DIRECTIONS
Starting with the line that has "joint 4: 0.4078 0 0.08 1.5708" and finishing with the line that has "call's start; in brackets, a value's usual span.", set down each line below exactly. Pictures are not copied.

Dataset items:
= = =

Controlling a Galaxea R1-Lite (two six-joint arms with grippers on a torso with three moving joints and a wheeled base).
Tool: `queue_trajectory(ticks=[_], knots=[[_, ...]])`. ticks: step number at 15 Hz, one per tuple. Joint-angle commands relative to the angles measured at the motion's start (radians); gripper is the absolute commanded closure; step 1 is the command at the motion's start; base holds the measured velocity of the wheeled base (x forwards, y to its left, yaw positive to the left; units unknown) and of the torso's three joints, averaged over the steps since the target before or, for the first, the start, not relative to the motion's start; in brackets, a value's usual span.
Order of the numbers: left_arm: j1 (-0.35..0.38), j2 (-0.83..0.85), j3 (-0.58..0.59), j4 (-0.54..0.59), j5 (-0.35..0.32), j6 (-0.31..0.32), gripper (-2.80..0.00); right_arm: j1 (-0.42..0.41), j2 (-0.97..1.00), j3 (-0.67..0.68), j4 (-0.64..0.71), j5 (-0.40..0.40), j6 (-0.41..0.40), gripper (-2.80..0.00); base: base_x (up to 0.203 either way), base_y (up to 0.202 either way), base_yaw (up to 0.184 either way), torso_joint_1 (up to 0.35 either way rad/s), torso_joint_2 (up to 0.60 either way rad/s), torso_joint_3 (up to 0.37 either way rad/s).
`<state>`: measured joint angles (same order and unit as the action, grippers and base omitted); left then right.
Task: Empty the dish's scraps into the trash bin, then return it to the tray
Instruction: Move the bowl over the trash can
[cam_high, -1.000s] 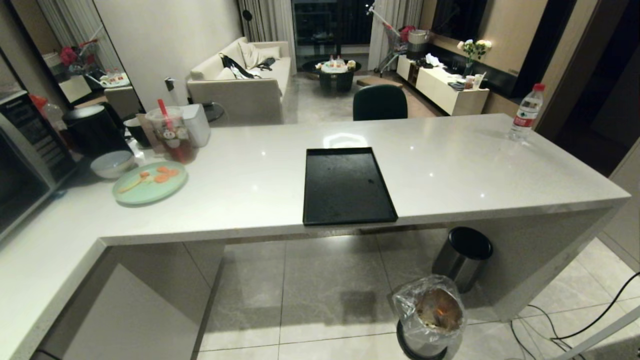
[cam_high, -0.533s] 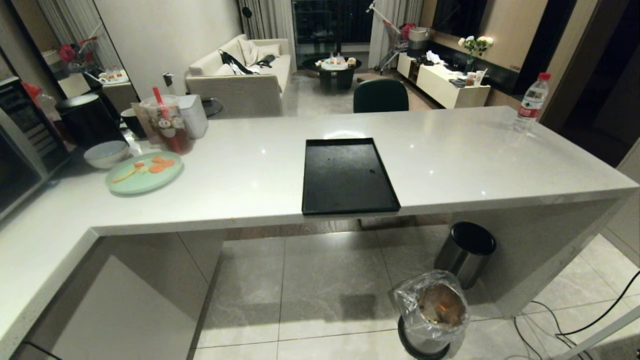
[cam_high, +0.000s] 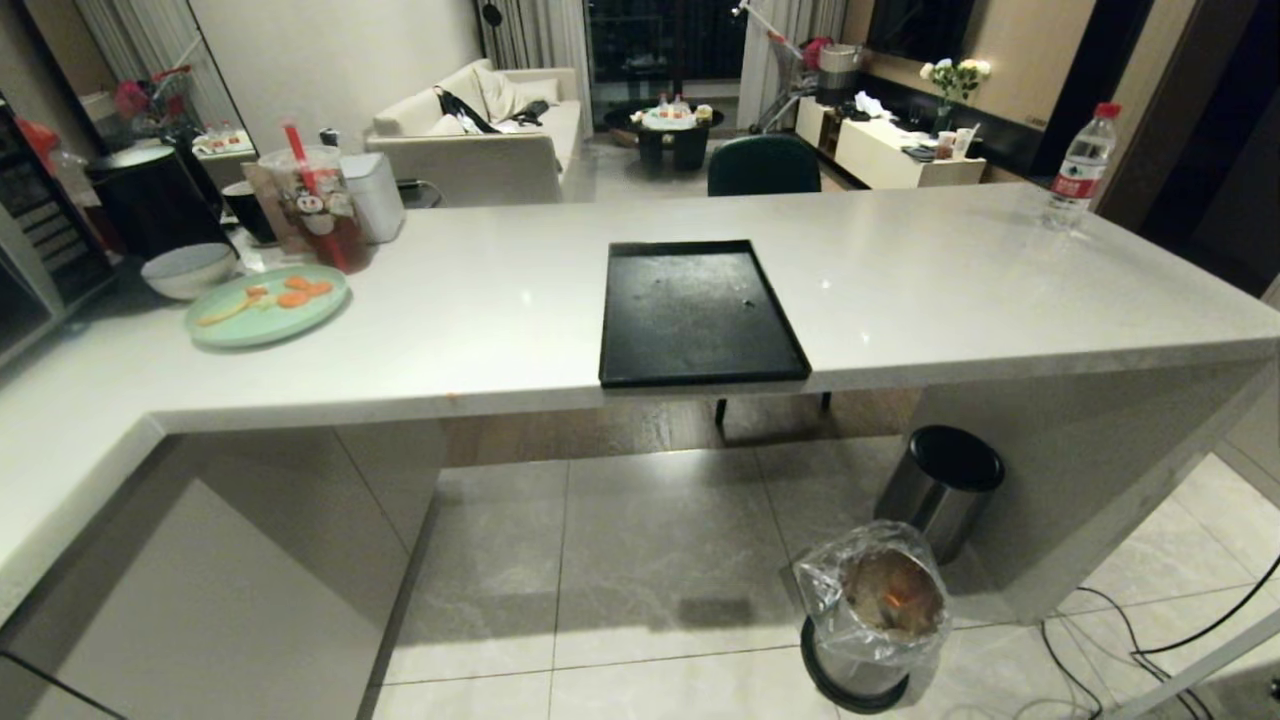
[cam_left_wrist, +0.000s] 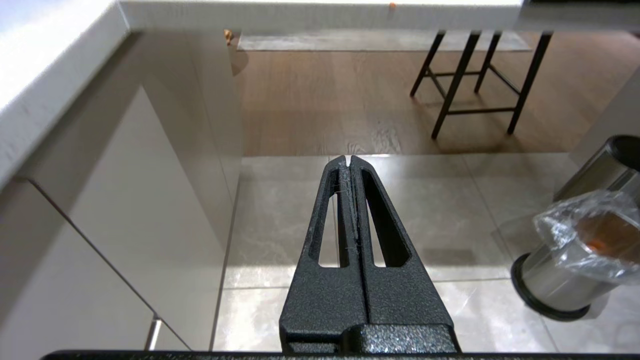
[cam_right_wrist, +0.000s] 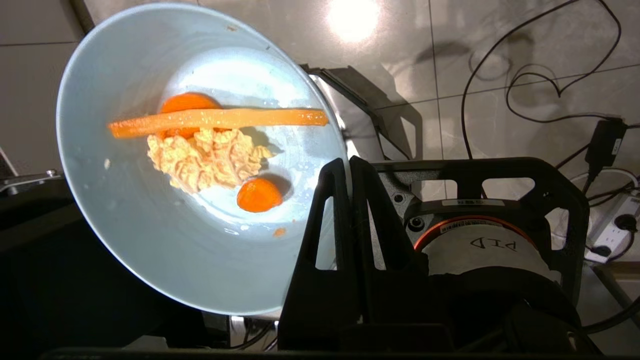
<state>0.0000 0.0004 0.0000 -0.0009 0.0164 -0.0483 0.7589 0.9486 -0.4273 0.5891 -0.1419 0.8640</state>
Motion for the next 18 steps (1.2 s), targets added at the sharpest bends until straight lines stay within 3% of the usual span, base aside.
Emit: queue_trajectory(ticks=[1, 10, 18], knots=[[0.000, 0.001, 0.000, -0.001, 0.000, -0.001, 0.00, 0.000, 0.004, -0.004, 0.001, -0.001, 0.004, 0.00, 0.000, 0.000, 0.000, -0.162, 0.54, 0.366], [0.000, 0.000, 0.000, -0.001, 0.000, -0.001, 0.00, 0.000, 0.007, -0.024, 0.003, -0.002, -0.002, 0.00, 0.000, 0.000, 0.000, -0.125, 0.50, 0.375], [0.000, 0.001, 0.000, -0.001, 0.000, -0.001, 0.00, 0.000, 0.009, -0.024, 0.018, -0.002, -0.109, 0.00, 0.000, 0.000, 0.000, -0.032, 0.44, 0.411]])
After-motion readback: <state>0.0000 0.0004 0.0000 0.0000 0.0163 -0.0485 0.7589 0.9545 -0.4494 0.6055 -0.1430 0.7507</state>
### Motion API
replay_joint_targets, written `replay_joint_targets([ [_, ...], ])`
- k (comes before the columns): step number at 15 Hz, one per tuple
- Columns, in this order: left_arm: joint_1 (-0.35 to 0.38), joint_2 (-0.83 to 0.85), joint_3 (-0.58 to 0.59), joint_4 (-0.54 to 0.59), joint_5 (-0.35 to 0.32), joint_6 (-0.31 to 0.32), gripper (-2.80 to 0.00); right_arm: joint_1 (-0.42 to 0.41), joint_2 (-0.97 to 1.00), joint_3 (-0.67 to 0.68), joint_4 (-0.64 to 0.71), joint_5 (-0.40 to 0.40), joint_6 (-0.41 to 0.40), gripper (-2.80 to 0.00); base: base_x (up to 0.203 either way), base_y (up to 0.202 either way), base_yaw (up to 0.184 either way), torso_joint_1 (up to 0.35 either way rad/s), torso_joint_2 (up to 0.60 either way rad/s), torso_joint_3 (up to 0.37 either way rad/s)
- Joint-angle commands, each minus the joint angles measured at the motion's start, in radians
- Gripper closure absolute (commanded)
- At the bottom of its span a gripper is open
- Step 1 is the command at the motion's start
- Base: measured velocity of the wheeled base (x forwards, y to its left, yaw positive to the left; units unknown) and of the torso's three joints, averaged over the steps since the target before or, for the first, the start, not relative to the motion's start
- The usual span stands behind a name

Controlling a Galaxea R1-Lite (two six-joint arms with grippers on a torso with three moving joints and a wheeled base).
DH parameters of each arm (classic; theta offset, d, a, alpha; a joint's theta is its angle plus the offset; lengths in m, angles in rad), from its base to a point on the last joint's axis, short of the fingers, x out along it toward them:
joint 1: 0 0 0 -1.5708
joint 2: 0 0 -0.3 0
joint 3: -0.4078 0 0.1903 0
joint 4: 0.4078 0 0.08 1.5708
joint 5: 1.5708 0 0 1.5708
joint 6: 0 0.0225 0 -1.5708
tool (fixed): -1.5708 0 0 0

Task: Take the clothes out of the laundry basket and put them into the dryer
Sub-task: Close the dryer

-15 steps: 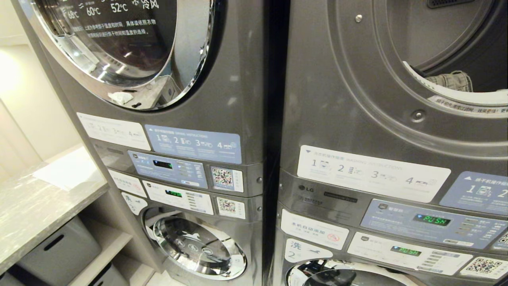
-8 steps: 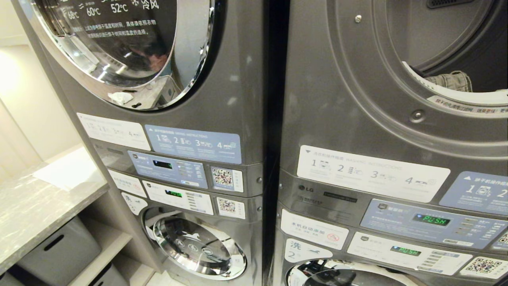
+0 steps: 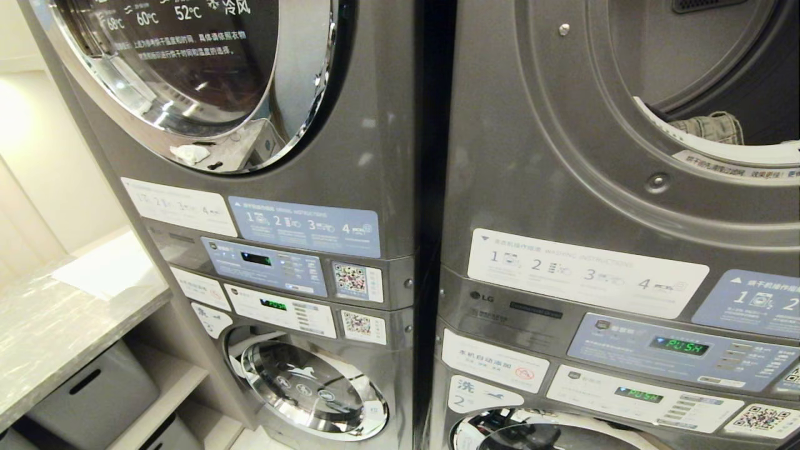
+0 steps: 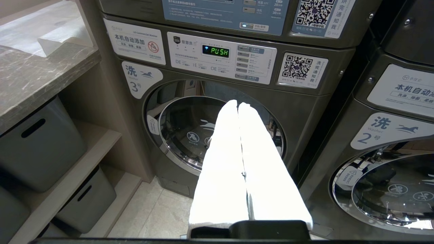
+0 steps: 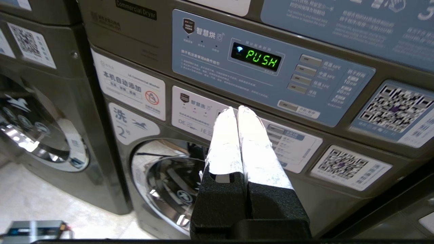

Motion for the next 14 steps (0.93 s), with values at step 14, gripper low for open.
replay_joint_targets([
  [14, 0.0, -0.001, -0.001, 0.002, 0.0, 0.003, 0.0, 0.0, -0.016, 0.004, 0.004, -0.018, 0.034, 0.0, 0.0, 0.0, 0.0, 0.0, 0.0, 0.0],
])
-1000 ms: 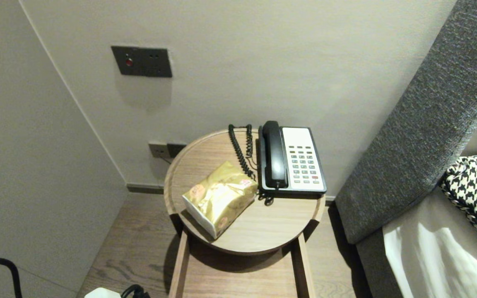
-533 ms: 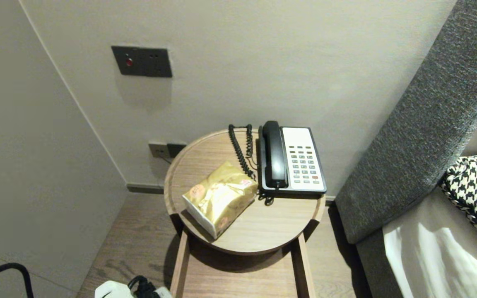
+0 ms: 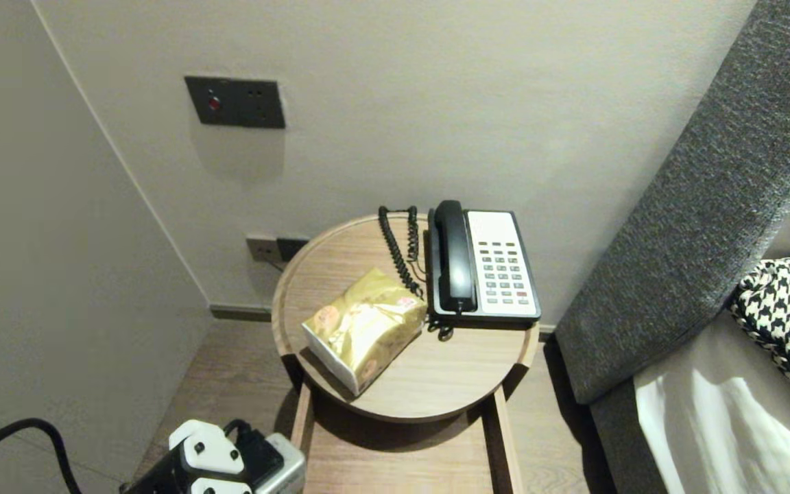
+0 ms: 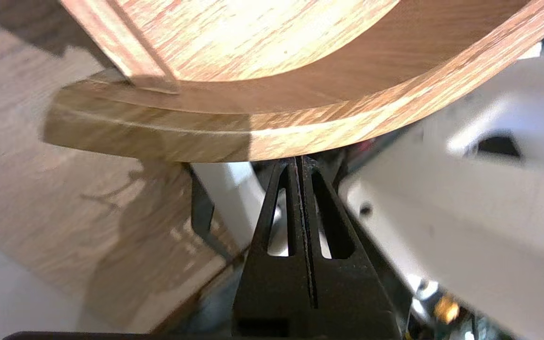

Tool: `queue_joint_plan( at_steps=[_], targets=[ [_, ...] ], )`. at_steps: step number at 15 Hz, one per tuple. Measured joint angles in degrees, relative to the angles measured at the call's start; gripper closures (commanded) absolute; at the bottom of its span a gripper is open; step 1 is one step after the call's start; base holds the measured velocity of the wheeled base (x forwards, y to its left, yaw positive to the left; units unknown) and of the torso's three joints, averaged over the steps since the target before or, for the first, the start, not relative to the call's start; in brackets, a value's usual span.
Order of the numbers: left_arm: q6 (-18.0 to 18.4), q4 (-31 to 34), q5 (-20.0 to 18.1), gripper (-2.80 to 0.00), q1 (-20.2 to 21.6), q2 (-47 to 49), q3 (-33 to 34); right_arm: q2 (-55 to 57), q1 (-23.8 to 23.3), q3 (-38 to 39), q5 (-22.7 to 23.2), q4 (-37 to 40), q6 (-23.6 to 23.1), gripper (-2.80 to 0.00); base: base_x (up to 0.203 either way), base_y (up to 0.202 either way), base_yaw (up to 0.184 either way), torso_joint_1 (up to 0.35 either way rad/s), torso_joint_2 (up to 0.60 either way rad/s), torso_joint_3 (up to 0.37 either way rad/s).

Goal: Close the nightstand drawer

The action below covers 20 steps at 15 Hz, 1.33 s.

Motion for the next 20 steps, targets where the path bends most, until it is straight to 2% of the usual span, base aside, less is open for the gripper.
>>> queue_joint_plan(
  at_steps=[4,12,17,20],
  targets=[
    [0.0,-3.8,-0.4,0.00,2.1,2.0,-1.5,0.0,0.0,0.0,0.0,0.0,0.0,0.00,0.000,0.000,0.000,0.000,0.00,0.000],
    [-0.7,-13.7,-0.6,0.00,3.5,5.2,-1.8,0.0,0.0,0.0,0.0,0.0,0.0,0.00,0.000,0.000,0.000,0.000,0.00,0.000],
    [-2.5,-19.0,-0.4,0.00,6.8,7.9,-2.1,0.0,0.0,0.0,0.0,0.0,0.0,0.00,0.000,0.000,0.000,0.000,0.00,0.000],
    [-4.5,-19.2,-0.9,0.00,7.7,8.0,-3.8,0.0,0.0,0.0,0.0,0.0,0.0,0.00,0.000,0.000,0.000,0.000,0.00,0.000]
  ],
)
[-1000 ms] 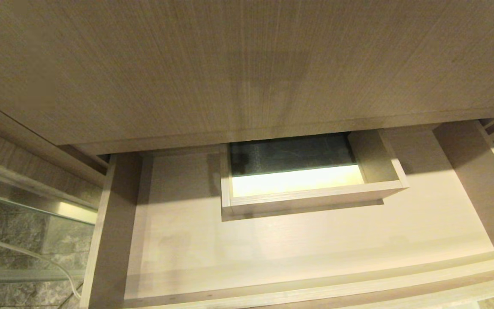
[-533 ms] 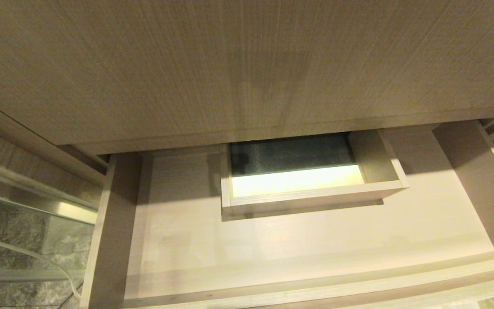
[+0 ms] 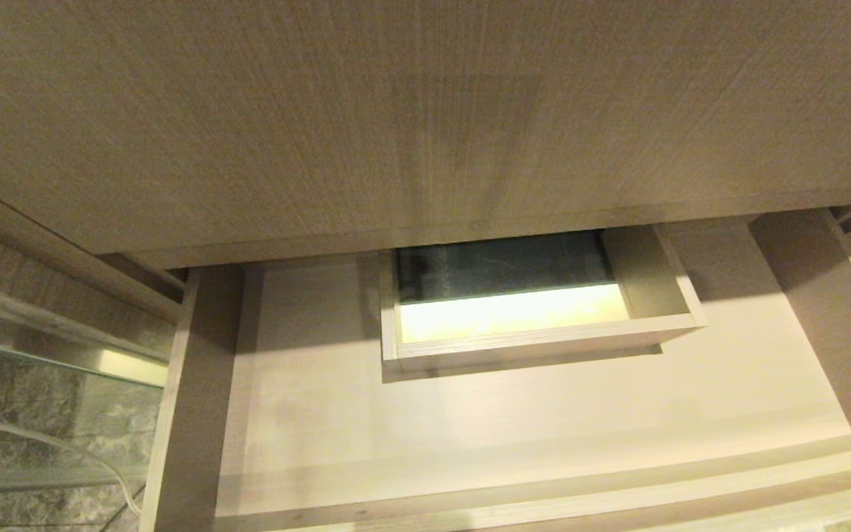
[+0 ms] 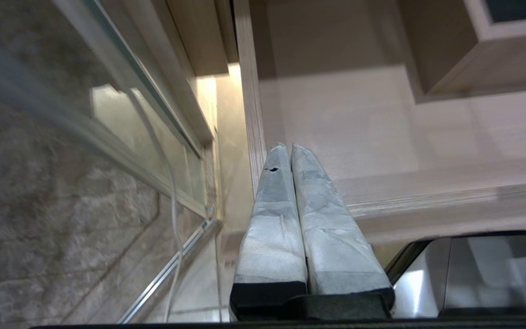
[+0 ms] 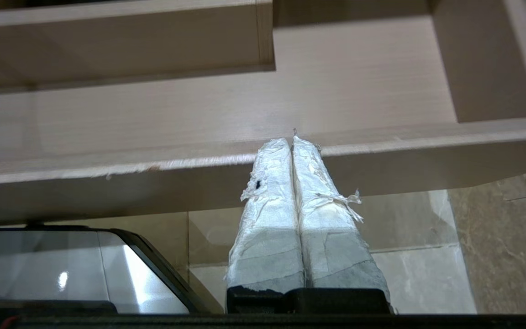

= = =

EXERCISE ANSWER
joint 4: 0.4078 0 0.08 1.5708
joint 5: 1.5708 0 0 1.5708
joint 6: 0 0.0225 0 -1.5708
tool (fixed): -1.5708 0 0 0

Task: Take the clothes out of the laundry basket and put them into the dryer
Sub-task: Close the dryer

-15 steps: 
-8 steps: 
+0 steps: 
+0 steps: 
+0 steps: 

Motion for the next 14 steps (0.93 s), with values at step 14, gripper low for open.
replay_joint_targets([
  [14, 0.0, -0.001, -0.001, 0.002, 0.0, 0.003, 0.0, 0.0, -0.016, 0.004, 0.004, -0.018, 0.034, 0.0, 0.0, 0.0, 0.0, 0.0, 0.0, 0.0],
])
-1000 ms: 
-533 ms: 
+0 ms: 
+0 ms: 

Tool: `queue_joint_plan( at_steps=[_], targets=[ [_, ...] ], )`. at_steps: step number at 15 Hz, one per tuple. Measured joint angles in degrees, relative to the angles measured at the call's start; gripper closures (commanded) absolute; at the bottom of its span a gripper is open; step 1 is one step after the call's start; base holds the measured velocity of the wheeled base (x forwards, y to its left, yaw positive to the left; units unknown) and of the torso's three joints, averaged over the steps since the target before or, for the first, the start, not relative to the call's start; in brackets, a value's usual span.

No other output is expected for this exercise.